Additionally, it is important to change admin username and your password if someone helps you with your blog and needs your admin and password username to login to perform the work. After all of the work is finished, IMMEDIATELY change your password and admin username. Someone in their business might not be even if the man is trustworthy. Better to be safe than sorry!
Finally, fix hacked wordpress site will tell you that there's not any htaccess in the wp-admin/ directory. You can put a.htaccess file if you desire, and you can use it to control access from IP address to the directory or address range. Details of how to do that are readily available on the net.

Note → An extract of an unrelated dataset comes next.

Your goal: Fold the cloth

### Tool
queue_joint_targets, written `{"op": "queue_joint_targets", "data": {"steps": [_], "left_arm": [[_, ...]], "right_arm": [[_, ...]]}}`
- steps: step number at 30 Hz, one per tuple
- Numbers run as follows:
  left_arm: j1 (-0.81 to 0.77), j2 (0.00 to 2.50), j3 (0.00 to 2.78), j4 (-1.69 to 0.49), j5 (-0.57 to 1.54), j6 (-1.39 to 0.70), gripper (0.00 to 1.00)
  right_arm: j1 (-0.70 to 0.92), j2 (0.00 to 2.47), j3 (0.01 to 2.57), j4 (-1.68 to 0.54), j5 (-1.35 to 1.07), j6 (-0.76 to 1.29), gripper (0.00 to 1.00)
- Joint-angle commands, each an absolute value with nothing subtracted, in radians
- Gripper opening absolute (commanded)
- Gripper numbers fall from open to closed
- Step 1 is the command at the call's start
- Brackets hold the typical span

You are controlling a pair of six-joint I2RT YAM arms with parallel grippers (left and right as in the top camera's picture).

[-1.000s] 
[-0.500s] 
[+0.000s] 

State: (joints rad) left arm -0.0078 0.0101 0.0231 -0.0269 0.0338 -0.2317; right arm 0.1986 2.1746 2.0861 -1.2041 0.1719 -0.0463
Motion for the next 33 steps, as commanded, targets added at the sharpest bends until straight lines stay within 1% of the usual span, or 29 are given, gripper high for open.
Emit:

Safeguard your login credentials - Don't keep your login credentials where they might be found by a hacker. Store them offsite, as well as offline. Roboform is for protecting them very good . Food for thought!
Keep control of your assets that are online - Nothing is worse than getting your livelihood in the he has a good point hands of somebody else. Why take chances with something as important as your website?
As I (our untrue Joe the Hacker) know, people have far too many usernames and passwords to remember. You've got Twitter, Facebook, your online banking, LinkedIn, two site logins, FTP, web hosting, etc. accounts that all come with logins and passwords you will need to remember.
Don't use wp_. Web hosting providers are removing that default but if yours doesn't, adjust wp_ to anything else but that.